## The data

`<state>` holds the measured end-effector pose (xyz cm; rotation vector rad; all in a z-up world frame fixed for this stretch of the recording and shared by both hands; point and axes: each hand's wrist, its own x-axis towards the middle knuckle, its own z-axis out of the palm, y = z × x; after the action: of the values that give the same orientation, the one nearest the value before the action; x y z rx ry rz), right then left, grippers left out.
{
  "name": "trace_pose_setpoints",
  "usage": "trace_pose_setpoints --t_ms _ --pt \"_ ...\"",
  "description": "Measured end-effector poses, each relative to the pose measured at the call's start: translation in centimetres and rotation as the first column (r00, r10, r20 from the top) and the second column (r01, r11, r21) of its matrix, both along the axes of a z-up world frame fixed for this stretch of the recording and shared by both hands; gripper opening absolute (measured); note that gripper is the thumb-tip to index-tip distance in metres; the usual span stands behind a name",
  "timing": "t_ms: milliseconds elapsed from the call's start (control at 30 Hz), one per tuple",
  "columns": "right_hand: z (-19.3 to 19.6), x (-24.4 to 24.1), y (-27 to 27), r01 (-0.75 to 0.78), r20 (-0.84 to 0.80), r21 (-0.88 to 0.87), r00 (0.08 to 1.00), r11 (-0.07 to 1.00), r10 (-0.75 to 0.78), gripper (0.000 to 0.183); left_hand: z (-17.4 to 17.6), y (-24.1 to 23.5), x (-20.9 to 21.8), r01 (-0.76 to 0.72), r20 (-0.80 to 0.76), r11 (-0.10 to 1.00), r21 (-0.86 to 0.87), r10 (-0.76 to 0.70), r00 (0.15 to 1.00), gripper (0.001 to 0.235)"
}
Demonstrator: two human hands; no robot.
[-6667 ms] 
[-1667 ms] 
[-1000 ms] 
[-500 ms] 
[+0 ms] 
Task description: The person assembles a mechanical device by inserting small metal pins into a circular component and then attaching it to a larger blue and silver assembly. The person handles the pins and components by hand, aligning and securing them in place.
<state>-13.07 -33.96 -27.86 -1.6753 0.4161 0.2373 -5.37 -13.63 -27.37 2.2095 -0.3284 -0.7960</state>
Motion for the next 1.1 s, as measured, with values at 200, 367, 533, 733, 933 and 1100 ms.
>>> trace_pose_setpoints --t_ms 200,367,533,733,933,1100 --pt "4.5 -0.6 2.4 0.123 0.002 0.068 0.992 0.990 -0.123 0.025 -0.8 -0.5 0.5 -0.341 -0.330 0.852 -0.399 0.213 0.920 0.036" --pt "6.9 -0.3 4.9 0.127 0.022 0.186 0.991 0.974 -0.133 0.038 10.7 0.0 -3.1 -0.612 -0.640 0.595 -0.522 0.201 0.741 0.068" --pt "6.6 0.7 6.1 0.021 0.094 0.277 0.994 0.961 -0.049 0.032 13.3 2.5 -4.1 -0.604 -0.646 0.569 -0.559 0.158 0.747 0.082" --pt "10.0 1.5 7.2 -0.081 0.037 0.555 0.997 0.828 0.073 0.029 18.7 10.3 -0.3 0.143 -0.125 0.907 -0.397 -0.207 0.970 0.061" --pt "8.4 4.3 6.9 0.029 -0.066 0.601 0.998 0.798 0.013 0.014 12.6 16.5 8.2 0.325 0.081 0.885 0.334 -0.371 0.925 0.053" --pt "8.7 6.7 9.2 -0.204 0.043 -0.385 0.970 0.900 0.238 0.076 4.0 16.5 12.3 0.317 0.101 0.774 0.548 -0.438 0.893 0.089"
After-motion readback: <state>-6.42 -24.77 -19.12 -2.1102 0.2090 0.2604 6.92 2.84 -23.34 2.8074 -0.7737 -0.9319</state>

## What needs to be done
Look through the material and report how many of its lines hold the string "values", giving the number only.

## Answer below
2